◆ PROBLEM DESCRIPTION:
An exact retyping of every record is required.

[Dataset items]
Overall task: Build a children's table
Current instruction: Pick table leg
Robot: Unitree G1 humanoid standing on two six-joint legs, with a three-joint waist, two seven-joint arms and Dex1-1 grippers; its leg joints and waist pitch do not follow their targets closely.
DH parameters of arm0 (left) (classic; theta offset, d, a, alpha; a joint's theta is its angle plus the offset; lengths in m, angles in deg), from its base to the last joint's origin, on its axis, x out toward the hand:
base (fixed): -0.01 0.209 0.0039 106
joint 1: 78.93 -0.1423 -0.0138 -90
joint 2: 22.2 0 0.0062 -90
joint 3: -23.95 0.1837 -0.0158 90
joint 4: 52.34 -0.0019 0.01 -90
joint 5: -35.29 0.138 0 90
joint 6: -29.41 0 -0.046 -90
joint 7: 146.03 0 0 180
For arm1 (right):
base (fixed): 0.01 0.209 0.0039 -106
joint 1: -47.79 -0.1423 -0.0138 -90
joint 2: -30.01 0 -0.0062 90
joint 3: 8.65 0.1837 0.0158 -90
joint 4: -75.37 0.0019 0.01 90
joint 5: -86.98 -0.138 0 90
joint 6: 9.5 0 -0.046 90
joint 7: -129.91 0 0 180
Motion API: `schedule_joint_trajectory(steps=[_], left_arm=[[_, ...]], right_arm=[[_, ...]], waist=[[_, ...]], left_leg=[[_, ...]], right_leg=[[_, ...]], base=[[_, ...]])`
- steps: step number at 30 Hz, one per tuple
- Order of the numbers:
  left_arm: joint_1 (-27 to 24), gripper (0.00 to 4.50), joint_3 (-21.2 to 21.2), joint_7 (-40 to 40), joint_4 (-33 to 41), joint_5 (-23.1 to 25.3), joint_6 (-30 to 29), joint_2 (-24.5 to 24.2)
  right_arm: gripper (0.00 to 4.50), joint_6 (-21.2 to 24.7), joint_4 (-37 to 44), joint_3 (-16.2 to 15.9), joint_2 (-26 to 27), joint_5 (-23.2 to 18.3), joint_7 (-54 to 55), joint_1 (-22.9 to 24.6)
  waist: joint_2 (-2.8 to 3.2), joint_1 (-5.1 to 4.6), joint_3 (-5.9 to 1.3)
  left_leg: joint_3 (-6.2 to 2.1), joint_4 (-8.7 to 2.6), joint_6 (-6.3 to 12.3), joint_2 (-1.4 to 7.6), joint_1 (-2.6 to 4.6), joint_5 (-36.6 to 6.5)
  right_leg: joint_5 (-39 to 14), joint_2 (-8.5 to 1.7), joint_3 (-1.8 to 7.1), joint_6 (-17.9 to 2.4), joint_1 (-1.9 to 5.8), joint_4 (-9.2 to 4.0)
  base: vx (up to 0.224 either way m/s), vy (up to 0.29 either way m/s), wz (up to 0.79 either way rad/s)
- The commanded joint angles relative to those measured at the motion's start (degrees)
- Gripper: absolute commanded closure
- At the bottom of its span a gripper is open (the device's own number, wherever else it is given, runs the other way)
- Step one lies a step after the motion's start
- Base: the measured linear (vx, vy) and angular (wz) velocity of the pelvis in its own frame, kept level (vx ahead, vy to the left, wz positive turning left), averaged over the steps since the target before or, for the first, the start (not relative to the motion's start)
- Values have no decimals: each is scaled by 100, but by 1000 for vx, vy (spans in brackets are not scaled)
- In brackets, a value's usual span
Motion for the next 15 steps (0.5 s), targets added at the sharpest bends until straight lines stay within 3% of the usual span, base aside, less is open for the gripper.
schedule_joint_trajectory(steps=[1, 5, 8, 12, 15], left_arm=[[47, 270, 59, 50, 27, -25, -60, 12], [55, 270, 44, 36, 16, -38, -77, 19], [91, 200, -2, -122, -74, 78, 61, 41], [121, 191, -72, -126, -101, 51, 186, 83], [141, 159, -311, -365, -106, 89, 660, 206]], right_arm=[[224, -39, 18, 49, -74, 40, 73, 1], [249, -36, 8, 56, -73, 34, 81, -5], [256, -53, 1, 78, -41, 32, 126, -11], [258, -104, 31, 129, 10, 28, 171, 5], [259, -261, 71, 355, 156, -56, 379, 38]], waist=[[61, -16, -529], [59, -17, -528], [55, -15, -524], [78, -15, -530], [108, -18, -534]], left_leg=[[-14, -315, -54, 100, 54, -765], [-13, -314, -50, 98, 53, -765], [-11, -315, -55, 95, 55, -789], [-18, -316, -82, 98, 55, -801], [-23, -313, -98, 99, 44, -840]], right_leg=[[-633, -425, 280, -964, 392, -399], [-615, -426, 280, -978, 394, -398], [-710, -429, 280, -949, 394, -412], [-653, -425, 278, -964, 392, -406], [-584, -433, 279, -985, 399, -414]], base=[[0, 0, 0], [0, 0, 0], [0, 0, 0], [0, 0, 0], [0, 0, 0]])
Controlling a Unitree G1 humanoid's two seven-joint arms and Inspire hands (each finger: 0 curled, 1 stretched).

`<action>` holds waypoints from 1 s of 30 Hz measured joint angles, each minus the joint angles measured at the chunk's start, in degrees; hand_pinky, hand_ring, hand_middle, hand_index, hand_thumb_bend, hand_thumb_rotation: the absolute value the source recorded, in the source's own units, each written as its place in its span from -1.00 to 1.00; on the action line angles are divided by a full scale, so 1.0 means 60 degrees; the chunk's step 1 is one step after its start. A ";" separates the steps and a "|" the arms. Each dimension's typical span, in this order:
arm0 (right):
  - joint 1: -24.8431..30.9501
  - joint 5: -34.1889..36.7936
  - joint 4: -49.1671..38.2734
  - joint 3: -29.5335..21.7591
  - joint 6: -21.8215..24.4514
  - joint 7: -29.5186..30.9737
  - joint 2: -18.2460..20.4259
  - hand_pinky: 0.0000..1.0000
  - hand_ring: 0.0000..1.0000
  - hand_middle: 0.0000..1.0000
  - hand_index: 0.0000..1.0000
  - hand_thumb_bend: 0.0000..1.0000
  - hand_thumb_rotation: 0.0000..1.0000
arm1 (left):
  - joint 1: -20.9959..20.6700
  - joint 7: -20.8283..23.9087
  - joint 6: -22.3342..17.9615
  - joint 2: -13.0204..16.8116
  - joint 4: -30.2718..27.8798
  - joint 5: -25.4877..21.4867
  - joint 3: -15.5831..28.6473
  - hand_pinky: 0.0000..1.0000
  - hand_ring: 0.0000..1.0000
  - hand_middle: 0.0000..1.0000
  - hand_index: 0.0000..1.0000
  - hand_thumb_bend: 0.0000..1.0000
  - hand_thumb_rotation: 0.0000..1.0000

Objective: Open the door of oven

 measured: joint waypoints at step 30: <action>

◆ TASK RESPONSE:
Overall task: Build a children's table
Current instruction: Pick table leg
Robot: Unitree G1 humanoid standing on two six-joint legs, with a three-joint waist, two seven-joint arms and Dex1-1 grippers; its leg joints and waist pitch do not follow their targets closely.
DH parameters of arm0 (left) (classic; theta offset, d, a, alpha; a joint's theta is its angle plus the offset; lengths in m, angles in deg), from its base to the last joint's origin, on its axis, x out toward the hand:
base (fixed): -0.01 0.209 0.0039 106
joint 1: 78.93 -0.1423 -0.0138 -90
joint 2: 22.2 0 0.0062 -90
joint 3: -23.95 0.1837 -0.0158 90
joint 4: 52.34 -0.0019 0.01 -90
joint 5: -35.29 0.138 0 90
joint 6: -29.41 0 -0.046 -90
joint 7: 146.03 0 0 180
For arm1 (right):
base (fixed): 0.01 0.209 0.0039 -106
joint 1: -47.79 -0.1423 -0.0138 -90
joint 2: -30.01 0 -0.0062 90
joint 3: 8.65 0.1837 0.0158 -90
joint 4: -75.37 0.0019 0.01 90
joint 5: -86.98 -0.138 0 90
joint 6: 9.5 0 -0.046 90
joint 7: -129.91 0 0 180
Motion API: `schedule_joint_trajectory(steps=[_], left_arm=[[_, ...]], right_arm=[[_, ...]], waist=[[_, ...]], left_leg=[[_, ...]], right_leg=[[_, ...]], base=[[_, ...]])`
- steps: step number at 30 Hz, one per tuple
- Order of the numbers:
  left_arm: joint_1 (-27 to 24), gripper (0.00 to 4.50), joint_3 (-21.2 to 21.2), joint_7 (-40 to 40), joint_4 (-33 to 41), joint_5 (-23.1 to 25.3), joint_6 (-30 to 29), joint_2 (-24.5 to 24.2)
  right_arm: gripper (0.00 to 4.50), joint_6 (-21.2 to 24.7), joint_4 (-37 to 44), joint_3 (-16.2 to 15.9), joint_2 (-26 to 27), joint_5 (-23.2 to 18.3), joint_7 (-54 to 55), joint_1 (-22.9 to 24.6)
  waist: joint_2 (-2.8 to 3.2), joint_1 (-5.1 to 4.6), joint_3 (-5.9 to 1.3)
  left_leg: joint_3 (-6.2 to 2.1), joint_4 (-8.7 to 2.6), joint_6 (-6.3 to 12.3), joint_2 (-1.4 to 7.6), joint_1 (-2.6 to 4.6), joint_5 (-36.6 to 6.5)
  right_leg: joint_5 (-39 to 14), joint_2 (-8.5 to 1.7), joint_3 (-1.8 to 7.1), joint_6 (-17.9 to 2.4), joint_1 (-1.9 to 5.8), joint_4 (-9.2 to 4.0)
  base: vx (up to 0.224 either way m/s), vy (up to 0.29 either way m/s), wz (up to 0.79 either way rad/s)
- The commanded joint angles relative to those measured at the motion's start (degrees)
- Gripper: absolute commanded closure
- At the bottom of its span a gripper is open (the device's own number, wherever else it is given, runs the other way)
- Step one lies a step after the motion's start
- Base: the measured linear (vx, vy) and angular (wz) velocity of the pelvis in its own frame, kept level (vx ahead, vy to the left, wz positive turning left), averaged over the steps since the target before or, for the first, the start (not relative to the motion's start)
- Values have no decimals: each is scaled by 100, but by 1000 for vx, vy (spans in brackets are not scaled)
- In brackets, a value's usual span
Motion for the next 15 steps (0.5 s), targets added at the sharpest bends until straight lines stay within 3% of the usual span, base aside, less is open for the gripper.
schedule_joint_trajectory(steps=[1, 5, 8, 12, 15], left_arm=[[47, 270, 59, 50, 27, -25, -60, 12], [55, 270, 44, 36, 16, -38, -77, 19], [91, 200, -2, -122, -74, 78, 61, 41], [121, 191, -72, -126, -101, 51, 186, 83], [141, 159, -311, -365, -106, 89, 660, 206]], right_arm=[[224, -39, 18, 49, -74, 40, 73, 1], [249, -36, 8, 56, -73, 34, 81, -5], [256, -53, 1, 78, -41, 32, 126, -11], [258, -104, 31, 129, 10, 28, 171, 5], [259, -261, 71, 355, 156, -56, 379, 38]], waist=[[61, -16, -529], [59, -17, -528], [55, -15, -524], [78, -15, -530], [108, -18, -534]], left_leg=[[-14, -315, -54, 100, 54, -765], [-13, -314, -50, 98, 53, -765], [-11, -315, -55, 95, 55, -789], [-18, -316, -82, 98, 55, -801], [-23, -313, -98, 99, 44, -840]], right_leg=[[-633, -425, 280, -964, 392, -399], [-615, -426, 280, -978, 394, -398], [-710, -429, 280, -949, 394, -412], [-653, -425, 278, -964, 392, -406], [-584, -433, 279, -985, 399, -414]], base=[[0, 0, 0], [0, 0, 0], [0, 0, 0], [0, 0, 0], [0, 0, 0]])
Controlling a Unitree G1 humanoid's two seven-joint arms and Inspire hands (each finger: 0 curled, 1 stretched).

`<action>` holds waypoints from 1 s of 30 Hz measured joint angles, each minus the joint angles measured at the chunk's start, in degrees; hand_pinky, hand_ring, hand_middle, hand_index, hand_thumb_bend, hand_thumb_rotation: the absolute value the source recorded, in the source's own units, each written as its place in its span from -1.00 to 1.00; on the action line angles are divided by a full scale, so 1.0 means 60 degrees; the chunk's step 1 is one step after its start. A ";" separates the steps and a "|" the arms. Each dimension's typical span, in this order:
arm0 (right):
  - joint 1: -24.8431..30.9501
  - joint 5: -34.1889..36.7936
  - joint 4: -49.1671..38.2734
  - joint 3: -29.5335..21.7591
  - joint 6: -21.8215..24.4514
  - joint 7: -29.5186..30.9737
  - joint 2: -18.2460..20.4259
  - hand_pinky: 0.0000..1.0000
  - hand_ring: 0.0000..1.0000
  - hand_middle: 0.0000..1.0000
  - hand_index: 0.0000..1.0000
  - hand_thumb_bend: 0.0000..1.0000
  - hand_thumb_rotation: 0.0000..1.0000
arm1 (left):
  - joint 1: -20.9959..20.6700
  - joint 7: -20.8283..23.9087
  - joint 6: -22.3342..17.9615
  - joint 2: -13.0204..16.8116
  - joint 4: -30.2718..27.8798
  - joint 5: -25.4877..21.4867
  - joint 3: -15.5831..28.6473
  - hand_pinky: 0.0000..1.0000
  - hand_ring: 0.0000..1.0000
  - hand_middle: 0.0000..1.0000
  - hand_index: 0.0000..1.0000
  - hand_thumb_bend: 0.0000..1.0000
  - hand_thumb_rotation: 0.0000..1.0000

Objective: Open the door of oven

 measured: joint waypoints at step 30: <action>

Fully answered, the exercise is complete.